After nine days of deliberation, the jury in the priest sex abuse trial continued on Friday to struggle to deliver a verdict in the high-profile case.
The seven men and five women on the panel were considering the evidence presented in an 11-week criminal trial for Monsignor William Lynn, who is accused of one count of conspiracy and two counts of endangering the welfare of children, and the Rev. James Brennan, who is accused of one count of attempted rape of a suburban teenage boy and one count of endangering the welfare of a child.
Lynn, 61, who served as secretary for clergy from 1992 to 2004, is the first church administrator to stand trial in the sex abuse scandal that has rocked the Roman Catholic Church in America. The case also has deep significance for St. Jerome parish and school in Northeast Philadelphia because suspected predator priests Lynn assigned there were mentioned prominently in a 2011 grand jury report.
Though the jury’s talks remained secret, as the week wore on tempers flared in the open courtroom where prosecutors and defense lawyers dueled. One defense lawyer moved for a mistrial, and it was immediately denied by Judge M. Teresa Sarmina.
On Thursday, after eight days of deliberation and 24 questions from the jury, an argument erupted over whether the essence of conspiracy requires the intent to break the law.
After a discussion between lead prosecutor Patrick Blessington and defense attorneys, Sarmina told the jury that the law does not require someone to intend to break the law, just so long as his or her acts resulted in an illegal action.
After the jury left the courtroom to resume deliberations Thomas Bergstrom, a defense attorney for Lynn, rose to argue again to Sarmina that he thought a conspiracy charge required someone to intentionally break the law.
Blessington rose, and interrupting Bergstrom, raised his voice and told Bergstrom, “Enough. Sit down.”
Blessington told the judge, “His manners, I’ve seen better manners in a barnyard. That’s a fact.”
“He is trying to change the law.
“He is trying to change what the judge said 20 seconds ago.
“He is wrong on the law.

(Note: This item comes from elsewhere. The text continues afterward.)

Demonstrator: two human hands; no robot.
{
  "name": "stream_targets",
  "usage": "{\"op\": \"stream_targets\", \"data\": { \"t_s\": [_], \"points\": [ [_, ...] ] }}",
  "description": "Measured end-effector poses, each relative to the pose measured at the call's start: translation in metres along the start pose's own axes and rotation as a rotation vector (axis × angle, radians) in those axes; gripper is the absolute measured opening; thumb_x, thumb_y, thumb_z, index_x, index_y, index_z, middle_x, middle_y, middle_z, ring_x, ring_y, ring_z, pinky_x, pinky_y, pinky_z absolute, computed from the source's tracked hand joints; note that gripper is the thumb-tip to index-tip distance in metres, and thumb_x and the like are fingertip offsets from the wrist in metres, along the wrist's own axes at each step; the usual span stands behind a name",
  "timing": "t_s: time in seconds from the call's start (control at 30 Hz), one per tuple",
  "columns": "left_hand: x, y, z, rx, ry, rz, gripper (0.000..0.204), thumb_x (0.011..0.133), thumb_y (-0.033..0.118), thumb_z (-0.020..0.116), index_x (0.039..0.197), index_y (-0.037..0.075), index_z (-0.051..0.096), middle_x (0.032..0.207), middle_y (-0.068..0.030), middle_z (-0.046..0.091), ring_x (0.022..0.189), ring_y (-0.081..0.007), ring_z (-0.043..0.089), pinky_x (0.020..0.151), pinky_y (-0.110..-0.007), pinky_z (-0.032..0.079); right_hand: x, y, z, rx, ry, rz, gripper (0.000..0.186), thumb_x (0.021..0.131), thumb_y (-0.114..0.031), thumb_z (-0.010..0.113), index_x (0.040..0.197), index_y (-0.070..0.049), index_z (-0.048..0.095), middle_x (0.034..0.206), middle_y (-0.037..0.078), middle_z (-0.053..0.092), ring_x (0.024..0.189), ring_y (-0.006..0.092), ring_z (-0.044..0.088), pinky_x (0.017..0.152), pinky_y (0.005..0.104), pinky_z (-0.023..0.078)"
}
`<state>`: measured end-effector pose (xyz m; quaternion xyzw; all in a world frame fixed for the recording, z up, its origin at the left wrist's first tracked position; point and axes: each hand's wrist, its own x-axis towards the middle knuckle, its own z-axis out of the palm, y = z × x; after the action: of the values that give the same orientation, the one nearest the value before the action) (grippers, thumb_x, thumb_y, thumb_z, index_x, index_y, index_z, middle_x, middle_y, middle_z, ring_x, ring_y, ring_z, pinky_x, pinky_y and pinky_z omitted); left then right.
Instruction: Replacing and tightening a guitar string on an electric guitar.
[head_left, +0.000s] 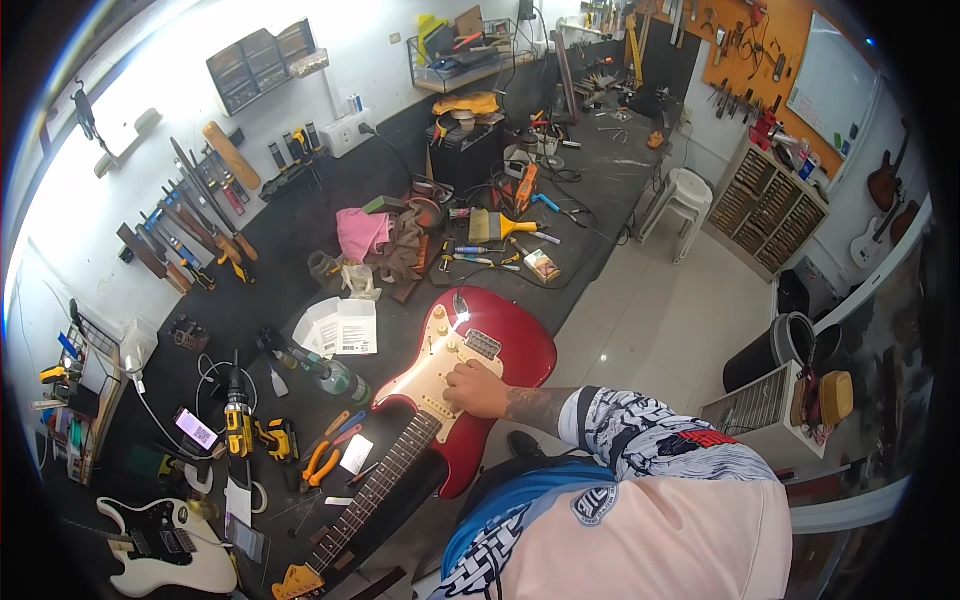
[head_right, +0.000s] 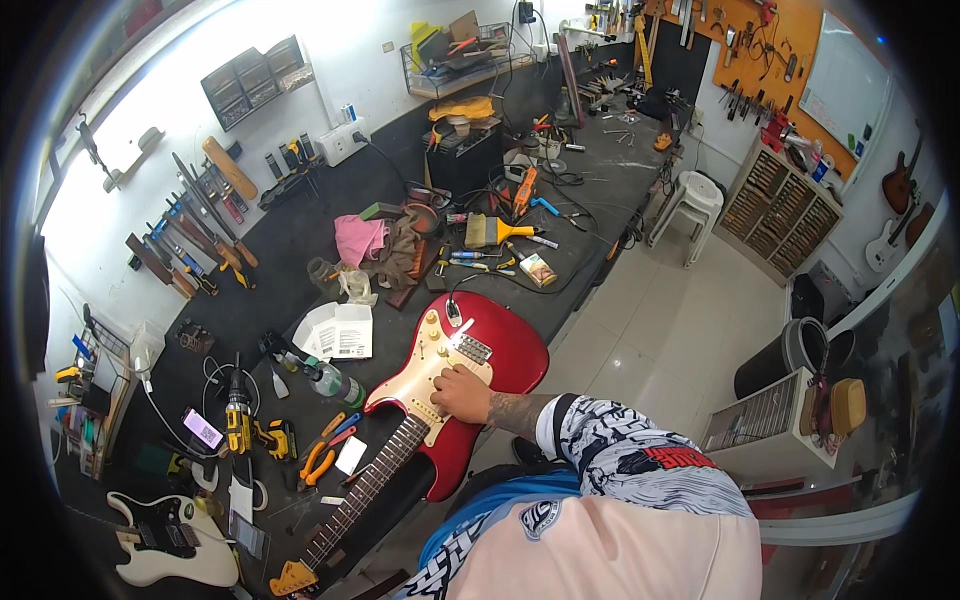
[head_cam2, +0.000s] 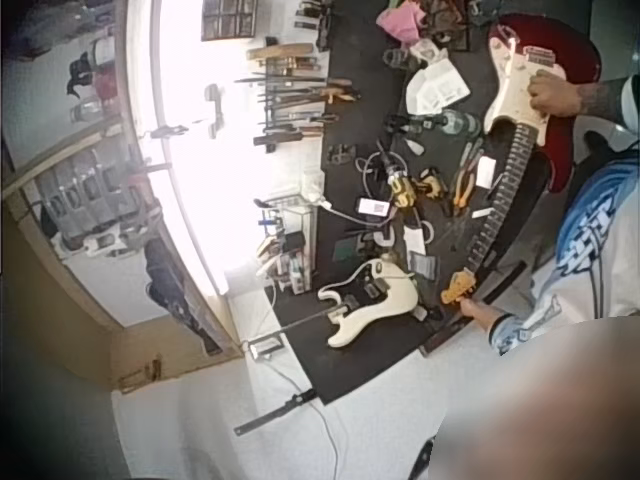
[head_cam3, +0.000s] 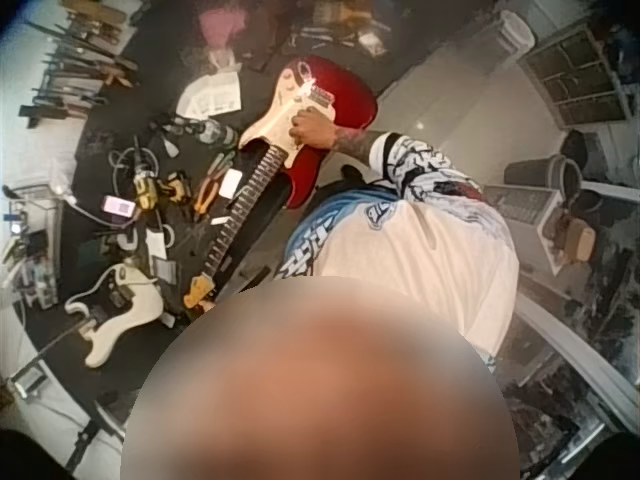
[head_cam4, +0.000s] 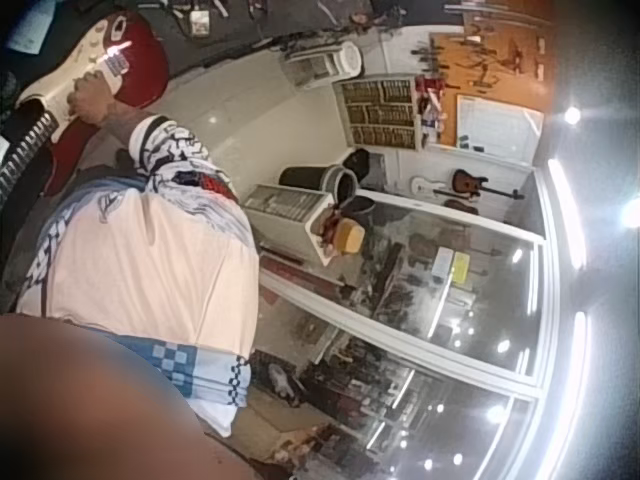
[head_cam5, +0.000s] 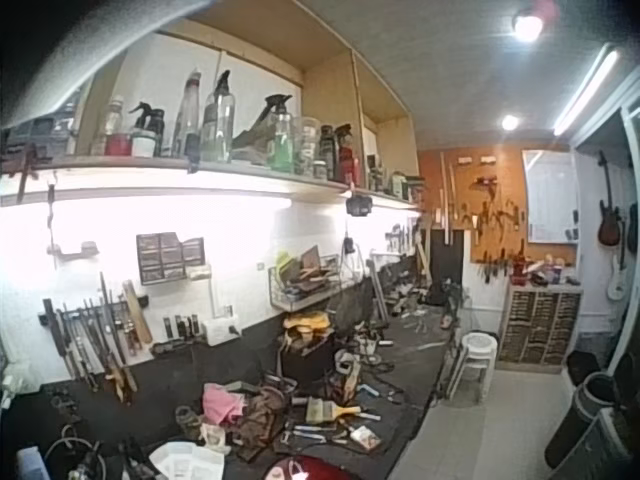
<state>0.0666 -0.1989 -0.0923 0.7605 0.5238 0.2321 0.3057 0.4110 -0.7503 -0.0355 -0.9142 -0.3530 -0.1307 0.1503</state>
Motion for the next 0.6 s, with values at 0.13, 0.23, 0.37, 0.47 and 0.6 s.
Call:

Make him shut up.”
When court resumed on Friday, Sarmina called in the jury and clarified her instructions to them.
She said that on the charges of endangering the welfare of children, that for a guilty verdict the jury would have to find that the defendants knew that they would be placing children at risk of harm.
On the conspiracy charge, Lynn and a former priest, Edward Avery, would have to have intended to promote or facilitate the committing of a crime that endangered the welfare of children. Avery was originally scheduled to stand trial with Lynn and Brennan, but shortly before the trial began, Avery pleaded guilty to molesting a 10-year-old altar boy at St. Jerome’s parish in the 1990s and was sentenced to two and a half to five years in prison.
Earlier on Thursday, defense attorney William Brennan, who represents James Brennan, moved for a mistrial. He cited Sarmina’s decision on Tuesday to allow jurors to be read testimony from an alleged victim of James Brennan that had been part of the record of a 2008 canonical trial.
At the time Sarmina was considering the jury’s request, Brennan told the judge he was “flabbergasted” that she would allow the jury to hear for the first testimony that had never been part of the criminal trial.
“I am absolutely flabbergasted that the court is going to consider giving them this document,” he told her on Tuesday.
The jury took the day off on Wednesday, and Brennan’s opening shot on Thursday morning was to move for the mistrial, based on Sarmina’s decision to allow the jury to hear the canonical transcript.
Sarmina denied Brennan’s motion, saying that a motion for a mistrial must be made immediately. She reasoned that the argument over the canonical testimony came on Tuesday, and thus Brennan’s motion was not timely.
Brennan countered that in “court time,” it had only been a matter of three hours, from Tuesday afternoon until Thursday morning.
Sarmina lashed out at Brennan, telling him, “For you to now take this little arrogant attitude is not really helpful.”
A few minutes later, the jury, which had asked for three more extensive readings of earlier testimony, was led back into the courtroom from the adjacent deliberation room.
Sarmina told jurors she would not grant their request for complete readings of testimony by three witnesses, but that if they felt they needed specific issues clarified, she would be open to that.
She told the jurors, “You are going to have to rely on your memories.”